Ketika pintu sudah di buka, Bastian langsung menerobos masuk tanpa izin dari Bita.
Pria itu nampak mencari sesuatu. "Gue minta uang," katanya tidak tahu malu.
"Bapak salah kalo kesini minta uang," jawab Bita, mencegah bapak memasuki kamarnya. "Di sini nggak ada apa-apa."
Bastian mendorong Bita sampai wanita itu membentur dinding.
"Uang gue abis di bawa Laras, gue kalah judi, gue butuh uang buat taruhan lagi biar gue bisa menang, mana uang lo?"Bau alkohol menyeruak ketika Bastian berbicara. Indera penciumannya yang sensitif membuat Bita mual.
Tangannya menutup hidungnya, hal tersebut menyulut emosi Bastian.
"Apa-apaan lo nutupin hidung?" tanya Bastian murka. Tangan Bastian menarik tangan Bita, mencengkeramnya dengan kuat sampai rintihan keluar dari mulut anaknya itu.
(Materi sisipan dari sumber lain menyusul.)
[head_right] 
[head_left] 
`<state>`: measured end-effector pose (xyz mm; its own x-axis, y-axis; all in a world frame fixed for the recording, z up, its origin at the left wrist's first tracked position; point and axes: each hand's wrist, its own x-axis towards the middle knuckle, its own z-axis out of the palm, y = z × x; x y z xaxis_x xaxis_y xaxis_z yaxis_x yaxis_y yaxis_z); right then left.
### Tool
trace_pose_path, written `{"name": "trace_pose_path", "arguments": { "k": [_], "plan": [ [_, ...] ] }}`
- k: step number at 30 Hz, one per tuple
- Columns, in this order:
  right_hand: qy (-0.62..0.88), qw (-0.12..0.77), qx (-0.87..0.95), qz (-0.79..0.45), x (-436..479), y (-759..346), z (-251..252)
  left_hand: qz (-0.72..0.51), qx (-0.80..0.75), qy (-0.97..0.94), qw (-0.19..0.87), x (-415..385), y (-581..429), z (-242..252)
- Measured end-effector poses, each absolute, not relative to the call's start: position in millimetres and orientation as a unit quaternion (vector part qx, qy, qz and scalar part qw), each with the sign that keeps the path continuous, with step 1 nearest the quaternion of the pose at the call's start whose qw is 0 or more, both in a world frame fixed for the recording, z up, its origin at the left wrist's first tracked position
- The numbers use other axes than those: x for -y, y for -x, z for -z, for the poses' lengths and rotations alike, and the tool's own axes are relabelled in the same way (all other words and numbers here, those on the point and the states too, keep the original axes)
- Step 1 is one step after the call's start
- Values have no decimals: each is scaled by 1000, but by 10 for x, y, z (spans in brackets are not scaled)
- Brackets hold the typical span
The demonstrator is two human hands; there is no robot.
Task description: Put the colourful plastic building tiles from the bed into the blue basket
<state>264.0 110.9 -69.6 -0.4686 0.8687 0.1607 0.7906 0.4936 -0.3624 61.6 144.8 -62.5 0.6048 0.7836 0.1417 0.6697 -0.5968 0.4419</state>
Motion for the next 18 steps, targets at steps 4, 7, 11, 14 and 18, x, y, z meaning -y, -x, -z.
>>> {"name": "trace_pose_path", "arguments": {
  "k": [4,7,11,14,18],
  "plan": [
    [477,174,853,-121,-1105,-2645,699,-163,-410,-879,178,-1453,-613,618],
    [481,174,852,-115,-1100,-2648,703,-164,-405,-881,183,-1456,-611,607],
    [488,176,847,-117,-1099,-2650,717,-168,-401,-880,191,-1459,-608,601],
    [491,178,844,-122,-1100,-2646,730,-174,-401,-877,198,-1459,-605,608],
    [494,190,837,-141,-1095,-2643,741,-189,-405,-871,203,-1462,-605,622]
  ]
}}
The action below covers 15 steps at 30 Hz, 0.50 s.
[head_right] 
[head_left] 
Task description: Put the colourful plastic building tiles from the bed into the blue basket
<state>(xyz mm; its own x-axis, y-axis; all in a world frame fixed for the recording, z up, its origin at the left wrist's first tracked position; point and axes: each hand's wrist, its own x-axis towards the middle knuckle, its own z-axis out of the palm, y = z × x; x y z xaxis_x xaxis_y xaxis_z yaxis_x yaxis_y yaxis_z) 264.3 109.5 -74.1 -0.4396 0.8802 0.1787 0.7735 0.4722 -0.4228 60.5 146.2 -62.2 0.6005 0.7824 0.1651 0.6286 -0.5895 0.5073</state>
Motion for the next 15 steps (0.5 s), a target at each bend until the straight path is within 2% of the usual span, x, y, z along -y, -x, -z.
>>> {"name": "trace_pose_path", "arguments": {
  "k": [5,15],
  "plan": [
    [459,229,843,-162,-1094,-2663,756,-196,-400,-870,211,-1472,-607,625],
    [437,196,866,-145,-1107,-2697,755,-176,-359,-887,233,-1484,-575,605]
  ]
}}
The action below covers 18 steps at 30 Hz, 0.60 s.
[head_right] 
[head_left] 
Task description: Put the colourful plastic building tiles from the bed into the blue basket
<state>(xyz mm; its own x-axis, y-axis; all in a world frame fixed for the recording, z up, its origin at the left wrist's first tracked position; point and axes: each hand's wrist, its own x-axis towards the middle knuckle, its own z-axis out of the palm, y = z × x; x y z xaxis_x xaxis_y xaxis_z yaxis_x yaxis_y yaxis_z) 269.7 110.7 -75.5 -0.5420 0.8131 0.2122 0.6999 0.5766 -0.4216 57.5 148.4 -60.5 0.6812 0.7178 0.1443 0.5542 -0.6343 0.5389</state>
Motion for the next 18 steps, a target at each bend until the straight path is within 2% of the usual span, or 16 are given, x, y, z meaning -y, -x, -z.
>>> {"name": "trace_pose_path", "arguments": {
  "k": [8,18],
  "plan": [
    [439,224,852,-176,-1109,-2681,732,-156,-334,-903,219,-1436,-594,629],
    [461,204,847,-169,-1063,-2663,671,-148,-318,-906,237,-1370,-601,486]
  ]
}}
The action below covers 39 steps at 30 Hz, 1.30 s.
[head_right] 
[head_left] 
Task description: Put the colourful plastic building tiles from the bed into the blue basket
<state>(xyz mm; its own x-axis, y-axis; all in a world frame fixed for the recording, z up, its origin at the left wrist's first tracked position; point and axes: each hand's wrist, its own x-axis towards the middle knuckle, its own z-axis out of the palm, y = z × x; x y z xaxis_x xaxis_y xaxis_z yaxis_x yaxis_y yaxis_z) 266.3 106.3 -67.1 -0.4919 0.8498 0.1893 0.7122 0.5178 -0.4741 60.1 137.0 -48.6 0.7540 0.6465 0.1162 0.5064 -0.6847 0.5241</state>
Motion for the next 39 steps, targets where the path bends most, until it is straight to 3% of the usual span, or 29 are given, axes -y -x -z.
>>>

"Bapak bau alkohol," ujar Bita jujur.
"Alah alasan. Gue maafin kalo lo kasih gue duit. CEPETAN DI MANA DUITNYA?!" Bastian berteriak semakin keras.
"Kenapa nyariin aku kalo bapak ada butuhnya doang? Bapak usir aku, bapak nggak mikirin hidup aku. Sekarang bapak ke sini karena bapak kira aku punya uang? Aku aja bingung Pak nyari biaya buat lahiran."Bastian melirik perut Bita, sudut bibirnya menyeringai.
"Lo udah berani ngelawan gue?" Bastian mencekik Bita. "Pilih, kasih uang atau gue abisin janin Lo?
Napas Bita semakin tak teratur karena Bastian menambah tekanan pada cekikannya. Binar di mata Bita meredup, bibirnya pucat.
"I-ib-u pantes ...," Bita menarik napas, tak menyerah menyuarakan isi hatinya. "Ninggalin baa-pak!"
Plakk
Tangan besar Bastian mendarat keras di pipi kiri Bita, meninggalkan bekas merah yang sampai Bita mati pun bekasnya di hati tak akan hilang. Kuping Bita berdenging, tangan Bita gemetar memegang pipinya yang terasa panas.
"KALO GUE MINTA DUIT YA LO KASIH. TAU RASAKAN, LO!" teriak Bastian. Menarik kerah baju Bita agar wanita itu berdiri.
Bita mendorong Bastian, melawan ketika tangan Bastian mencoba menganiayanya kembali. Tenaganya memang sudah habis, tetapi keinginannya melihat bayinya hidup masih ada.
"TOLONG!"
"TOLONG!!"
Bita Berteriak, semoga saja Gustira sudah pulang, mendengar teriakannya, menyelamatkan janin ini dari monster yang menatapnya nyalang.
**
Gusy, apakah kalian sudah memfollow tiktokku? Sekalian dong follow IG ku @myname_rina.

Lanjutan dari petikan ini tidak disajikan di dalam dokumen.